__Assigned task__. Whatever pictures appear, omit them, and repeat the data below exactly.

__Provided data__.
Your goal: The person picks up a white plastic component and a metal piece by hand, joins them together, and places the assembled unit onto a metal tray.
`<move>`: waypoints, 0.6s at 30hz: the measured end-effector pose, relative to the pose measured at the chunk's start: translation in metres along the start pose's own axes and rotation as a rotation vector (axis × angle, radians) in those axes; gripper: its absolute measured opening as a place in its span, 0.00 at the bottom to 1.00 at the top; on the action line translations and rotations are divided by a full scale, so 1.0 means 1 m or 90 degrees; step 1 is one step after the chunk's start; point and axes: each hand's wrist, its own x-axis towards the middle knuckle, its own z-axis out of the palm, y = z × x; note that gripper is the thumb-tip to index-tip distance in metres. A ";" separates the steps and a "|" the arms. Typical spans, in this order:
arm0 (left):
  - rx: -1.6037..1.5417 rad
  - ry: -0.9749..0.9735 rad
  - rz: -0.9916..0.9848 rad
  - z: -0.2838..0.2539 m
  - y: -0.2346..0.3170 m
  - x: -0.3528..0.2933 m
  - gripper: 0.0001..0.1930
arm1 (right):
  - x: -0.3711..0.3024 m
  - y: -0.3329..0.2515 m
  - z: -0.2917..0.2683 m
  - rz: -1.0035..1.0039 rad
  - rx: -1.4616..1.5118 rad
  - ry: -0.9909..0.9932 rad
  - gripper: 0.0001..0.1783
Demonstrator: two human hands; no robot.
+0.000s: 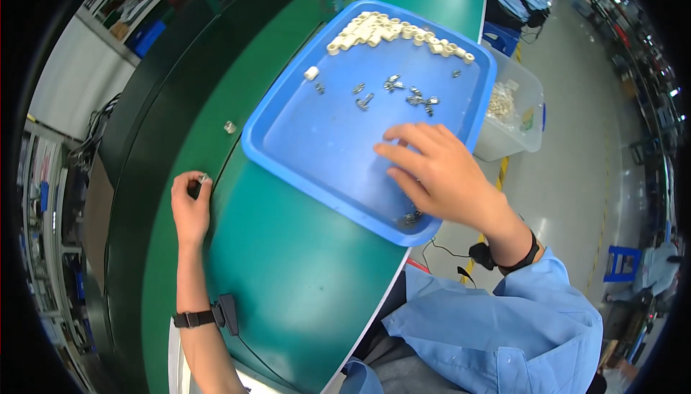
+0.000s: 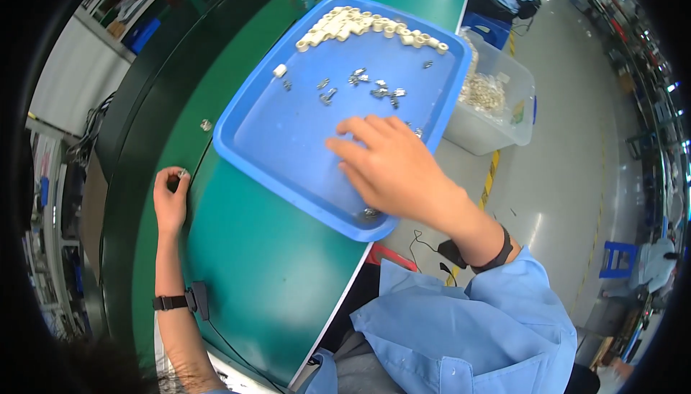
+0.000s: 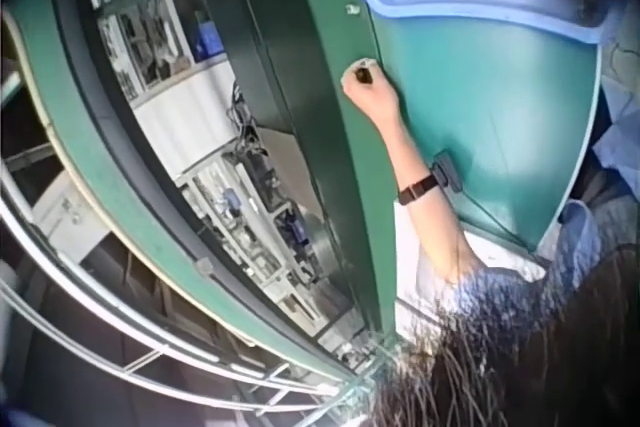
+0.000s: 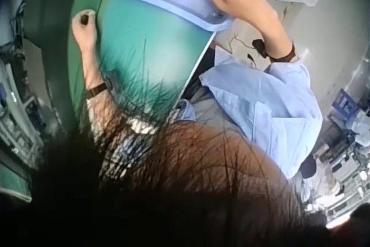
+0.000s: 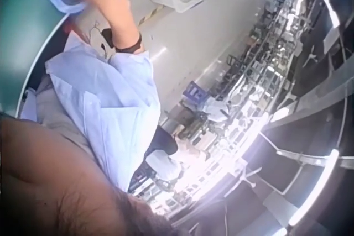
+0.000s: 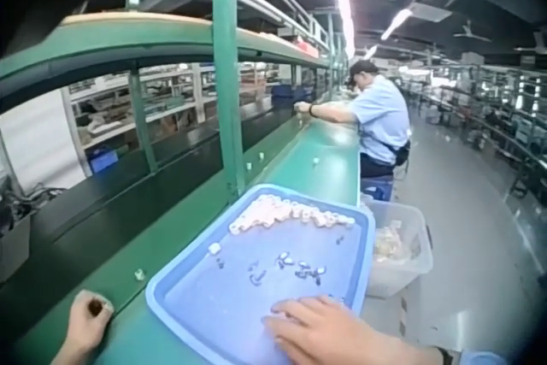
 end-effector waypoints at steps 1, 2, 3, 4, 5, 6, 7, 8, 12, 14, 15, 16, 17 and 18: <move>0.042 0.005 0.004 0.003 -0.002 -0.001 0.10 | 0.000 0.013 -0.004 0.028 -0.045 -0.022 0.20; 0.087 0.015 0.003 0.004 -0.001 -0.003 0.11 | 0.002 0.023 -0.007 0.051 -0.084 -0.045 0.20; 0.085 0.013 0.010 0.008 0.004 -0.001 0.11 | 0.007 0.035 -0.009 0.057 -0.089 -0.041 0.20; 0.075 0.019 0.001 0.011 0.008 0.000 0.13 | 0.017 0.047 -0.008 0.049 -0.100 -0.076 0.21; 0.067 0.026 -0.009 0.013 0.014 0.002 0.14 | 0.028 0.058 -0.007 0.040 -0.110 -0.110 0.22; 0.059 0.036 -0.019 0.011 0.019 0.001 0.16 | 0.041 0.067 -0.004 0.039 -0.113 -0.105 0.22; 0.059 0.041 -0.017 0.009 0.024 -0.001 0.16 | 0.055 0.076 0.002 0.046 -0.125 -0.135 0.20; 0.036 0.081 0.002 0.001 0.027 -0.007 0.17 | 0.066 0.082 0.006 0.045 -0.134 -0.164 0.18; 0.015 0.175 -0.002 -0.061 0.046 -0.065 0.19 | 0.091 0.097 0.045 -0.034 -0.156 -0.172 0.11; 0.029 0.172 -0.049 -0.119 0.058 -0.117 0.19 | 0.094 0.105 0.061 -0.088 -0.110 -0.115 0.08; 0.061 0.207 -0.100 -0.144 0.051 -0.142 0.19 | 0.093 0.110 0.062 -0.088 -0.123 -0.117 0.06; 0.042 0.228 -0.139 -0.175 0.044 -0.175 0.18 | 0.095 0.099 0.056 -0.062 -0.078 -0.130 0.06; 0.018 0.250 -0.174 -0.202 0.037 -0.208 0.17 | 0.094 0.112 0.057 -0.066 -0.053 -0.126 0.07; 0.059 0.296 -0.236 -0.232 0.033 -0.249 0.17 | 0.097 0.104 0.049 -0.046 -0.033 -0.145 0.06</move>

__Result for this task__.
Your goal: The person picks up a white plastic component and a metal piece by hand, joins them together, and places the assembled unit onto a metal tray.
`<move>`: waypoints, 0.6s at 30hz: the measured end-effector pose, relative to the pose measured at the chunk's start: translation in metres along the start pose's own axes and rotation as a rotation vector (axis × angle, radians) in those axes; gripper: its absolute measured opening as a place in its span, 0.00 at the bottom to 1.00 at the top; on the action line translations and rotations are divided by a full scale, so 1.0 means 1 m or 90 degrees; step 1 is one step after the chunk's start; point and axes: each hand's wrist, its own x-axis towards the middle knuckle, its own z-axis out of the palm, y = z × x; note that gripper is the thumb-tip to index-tip distance in metres. A ";" separates the steps and a "|" the arms. Typical spans, in this order:
arm0 (left):
  - rx: -1.6037..1.5417 rad
  - ry: -0.9749..0.9735 rad
  - rz: -0.9916..0.9848 rad
  - z: -0.2838..0.2539 m
  - y: -0.2346..0.3170 m
  - x: -0.3528..0.2933 m
  - gripper: 0.0001..0.1930
arm1 (right):
  - x: -0.3711..0.3024 m
  - y: -0.3329..0.2515 m
  - z: -0.2917..0.2683 m
  - rz: -1.0035..1.0039 rad
  - rx: -1.4616..1.5118 rad
  - ry: -0.9909..0.9932 rad
  - gripper: 0.0001..0.1783
Demonstrator: two human hands; no robot.
+0.000s: 
+0.000s: 
+0.000s: 
+0.000s: 
+0.000s: 
+0.000s: 
 end-effector waypoints at steps 1, 2, 3, 4, 5, 6, 7, 8, 12, 14, 15, 16, 17 and 18: <move>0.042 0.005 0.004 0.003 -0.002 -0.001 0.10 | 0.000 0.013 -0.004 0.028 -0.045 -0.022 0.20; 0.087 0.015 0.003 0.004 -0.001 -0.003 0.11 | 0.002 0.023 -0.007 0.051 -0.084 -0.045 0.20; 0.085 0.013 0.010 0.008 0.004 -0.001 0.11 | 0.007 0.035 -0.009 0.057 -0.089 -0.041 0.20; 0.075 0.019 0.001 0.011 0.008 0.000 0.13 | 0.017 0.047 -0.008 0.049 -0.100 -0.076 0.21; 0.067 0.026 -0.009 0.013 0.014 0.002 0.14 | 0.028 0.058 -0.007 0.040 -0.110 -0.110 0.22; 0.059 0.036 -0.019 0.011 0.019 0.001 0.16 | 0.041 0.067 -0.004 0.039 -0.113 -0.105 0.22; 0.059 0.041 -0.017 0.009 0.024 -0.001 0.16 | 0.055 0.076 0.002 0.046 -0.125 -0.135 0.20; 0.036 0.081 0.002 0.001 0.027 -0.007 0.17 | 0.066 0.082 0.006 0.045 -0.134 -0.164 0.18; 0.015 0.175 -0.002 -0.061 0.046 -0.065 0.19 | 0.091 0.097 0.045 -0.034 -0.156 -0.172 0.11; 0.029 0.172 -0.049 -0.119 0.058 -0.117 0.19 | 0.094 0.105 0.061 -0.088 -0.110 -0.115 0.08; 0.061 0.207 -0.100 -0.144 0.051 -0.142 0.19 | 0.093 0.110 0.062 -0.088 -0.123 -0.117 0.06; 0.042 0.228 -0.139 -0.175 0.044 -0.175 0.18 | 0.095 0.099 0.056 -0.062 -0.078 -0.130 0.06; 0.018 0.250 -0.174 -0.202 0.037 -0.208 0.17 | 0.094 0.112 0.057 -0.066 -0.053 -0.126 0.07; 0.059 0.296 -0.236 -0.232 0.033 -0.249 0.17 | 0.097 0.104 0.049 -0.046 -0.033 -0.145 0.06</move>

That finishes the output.